Sen. Kirsten Gillibrand claims the major tax overhaul passed by Congress this week will increase tax bills for middle-class earners in New York state.
Gillibrand, in Buffalo on Dec 15, said filers who pay state and local taxes in New York state will be hit particularly hard by the legislation.
"I'm concerned, obviously, about this tax bill because it's going to raise taxes on the middle class," Gillibrand said. "The truth is this tax [plan] raises middle-class taxes. For all New Yorkers who pay local and state taxes, it’s going to be very difficult, because they’re going to have to pay a lot more money."
Gillibrand made the claim before Republicans released their final tax bill, a compromise between versions passed in the House and Senate. We’re basing our fact check on details that were available at the time.
Was she right that middle-class earners will see higher taxes under the Republican plan?
Other tax benefits
Research groups across the political spectrum agree that the middle class will benefit from provisions in the tax law -- at least at first.
The standard deduction will double to $12,000 for single filers and $24,000 for married filers. That change was also in the Senate bill. More filers will come out ahead using the standard deduction instead of itemizing state and local taxes.
A majority of middle-income filers already take the standard deduction instead of itemizing. About 44 percent of those making between $50,000 and $75,000 deduct state and local taxes in New York state according to the Tax Policy Center.
Even in states like New York, where a third of taxpayers deduct their state and local taxes from their federal tax, the new limits on those deductions are not likely to result in higher overall tax bills.
Tax rates for middle-income earners will go down. Those making between about $38,000 and $70,000 will see their federal tax rate decrease from 25 percent to 22 percent, for example.
Middle-income filers will also benefit from a provision to double the child tax credit to $2,000. For those who owe little or no taxes, up to $1,400 of that credit is refundable.
"The good news for taxpayers is that every income group would pay less in taxes in 2019," according to a PolitiFact analysis.
The analysis was based on data from the Joint Committee on Taxation, the nonpartisan group that analyzes tax bills for Congress, and the Urban Institute-Brookings Institution Tax Policy Center, an independent group that models the effects of tax legislation.
Down the road
The Joint Committee on Taxation predicted that taxpayers making $40,000 and up would see a tax cut immediately until 2025 under the law.

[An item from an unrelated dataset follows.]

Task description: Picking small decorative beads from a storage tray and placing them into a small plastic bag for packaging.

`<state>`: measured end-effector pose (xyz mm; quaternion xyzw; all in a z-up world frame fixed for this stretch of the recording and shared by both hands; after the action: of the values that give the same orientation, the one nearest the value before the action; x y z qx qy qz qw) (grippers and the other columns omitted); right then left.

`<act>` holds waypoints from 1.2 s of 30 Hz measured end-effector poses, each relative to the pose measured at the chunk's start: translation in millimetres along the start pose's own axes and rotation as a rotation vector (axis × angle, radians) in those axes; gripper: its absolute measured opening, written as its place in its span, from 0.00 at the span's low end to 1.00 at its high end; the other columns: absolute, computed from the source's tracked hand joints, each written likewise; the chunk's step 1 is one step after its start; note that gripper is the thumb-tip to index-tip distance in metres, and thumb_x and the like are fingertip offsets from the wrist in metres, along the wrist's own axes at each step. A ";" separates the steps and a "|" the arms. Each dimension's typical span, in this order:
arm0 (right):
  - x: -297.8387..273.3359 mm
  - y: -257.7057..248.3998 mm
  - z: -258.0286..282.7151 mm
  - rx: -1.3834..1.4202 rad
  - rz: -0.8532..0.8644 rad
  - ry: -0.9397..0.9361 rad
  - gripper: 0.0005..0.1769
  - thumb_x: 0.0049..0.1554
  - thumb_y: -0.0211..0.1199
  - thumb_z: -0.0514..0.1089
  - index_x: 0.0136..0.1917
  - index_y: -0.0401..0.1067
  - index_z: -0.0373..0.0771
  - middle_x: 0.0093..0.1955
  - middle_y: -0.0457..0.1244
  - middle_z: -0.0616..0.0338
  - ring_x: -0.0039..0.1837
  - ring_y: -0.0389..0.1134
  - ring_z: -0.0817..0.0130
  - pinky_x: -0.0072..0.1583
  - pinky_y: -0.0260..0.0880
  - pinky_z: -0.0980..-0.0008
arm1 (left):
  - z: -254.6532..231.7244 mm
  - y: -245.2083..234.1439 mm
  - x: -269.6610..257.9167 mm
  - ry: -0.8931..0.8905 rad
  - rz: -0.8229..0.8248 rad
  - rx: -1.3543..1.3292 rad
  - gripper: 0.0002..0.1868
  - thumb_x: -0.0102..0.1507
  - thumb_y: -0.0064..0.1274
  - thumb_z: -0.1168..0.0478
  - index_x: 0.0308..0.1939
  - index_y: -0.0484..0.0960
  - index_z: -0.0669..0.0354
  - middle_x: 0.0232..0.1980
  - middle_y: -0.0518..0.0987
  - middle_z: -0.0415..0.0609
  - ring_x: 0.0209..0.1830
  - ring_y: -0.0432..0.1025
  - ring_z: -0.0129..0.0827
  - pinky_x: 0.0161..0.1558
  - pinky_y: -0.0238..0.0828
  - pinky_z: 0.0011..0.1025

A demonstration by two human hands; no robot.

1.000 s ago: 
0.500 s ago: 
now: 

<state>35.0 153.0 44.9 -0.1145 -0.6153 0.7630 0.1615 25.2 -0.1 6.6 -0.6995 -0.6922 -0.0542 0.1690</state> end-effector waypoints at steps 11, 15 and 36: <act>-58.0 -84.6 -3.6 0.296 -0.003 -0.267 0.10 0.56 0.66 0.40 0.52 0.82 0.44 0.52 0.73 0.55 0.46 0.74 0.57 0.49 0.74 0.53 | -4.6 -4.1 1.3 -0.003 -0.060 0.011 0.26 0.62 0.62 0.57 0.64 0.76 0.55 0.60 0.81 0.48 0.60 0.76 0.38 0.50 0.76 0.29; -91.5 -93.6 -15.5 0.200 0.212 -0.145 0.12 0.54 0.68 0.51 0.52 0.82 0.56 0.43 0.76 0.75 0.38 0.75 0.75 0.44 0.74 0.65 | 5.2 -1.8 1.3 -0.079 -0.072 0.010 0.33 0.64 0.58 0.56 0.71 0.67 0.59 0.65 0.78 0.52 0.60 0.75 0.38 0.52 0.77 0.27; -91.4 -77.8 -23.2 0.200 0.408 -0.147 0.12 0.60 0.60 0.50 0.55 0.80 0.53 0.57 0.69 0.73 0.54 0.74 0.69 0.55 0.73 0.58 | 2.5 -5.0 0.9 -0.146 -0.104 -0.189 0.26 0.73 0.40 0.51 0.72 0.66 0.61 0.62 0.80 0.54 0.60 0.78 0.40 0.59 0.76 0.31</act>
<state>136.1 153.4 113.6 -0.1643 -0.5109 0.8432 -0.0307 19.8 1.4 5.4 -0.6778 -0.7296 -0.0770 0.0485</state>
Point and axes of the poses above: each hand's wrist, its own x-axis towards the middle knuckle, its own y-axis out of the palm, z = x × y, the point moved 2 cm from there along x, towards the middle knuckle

In 2019, filers at every income level will see a tax cut. The average person making $45,000 would see the amount of their income spent on federal taxes decrease from 10.9 percent to 9.9 percent, according to the committee's report.
The tax benefit shifts after 2025 when most changes for individual filers expire, including the lower tax brackets and cap on state and local tax deductions. After the individual provisions expire, all filers who make $75,000 or less annually will see a tax increase.
"Only those income ranges above $75,000 still see a cut by 2027," according to the PolitiFact analysis. "That’s a significantly different pattern than in 2019, when every group saves, on average."
Republicans hope a future Congress will extend the individual provisions. Experts believe that’s likely, though it’s not guaranteed.
Gillibrand said the Republican "tax [plan] raises middle-class taxes."
That's not true during the first years of the new tax provisions. If not for the sunset for the tax changes for individuals, we likely would have rated Gillibrand's statement False or perhaps Mostly False. Middle-income taxpayers will either benefit or see no change in their tax liability through 2025.
But her claim could hold up after the bill's individual provisions expire that year. There's no guarantee a future Congress will extend those parts of the bill.
So for that reason, her statement is partially true but still ignores important details. We rate it Half True.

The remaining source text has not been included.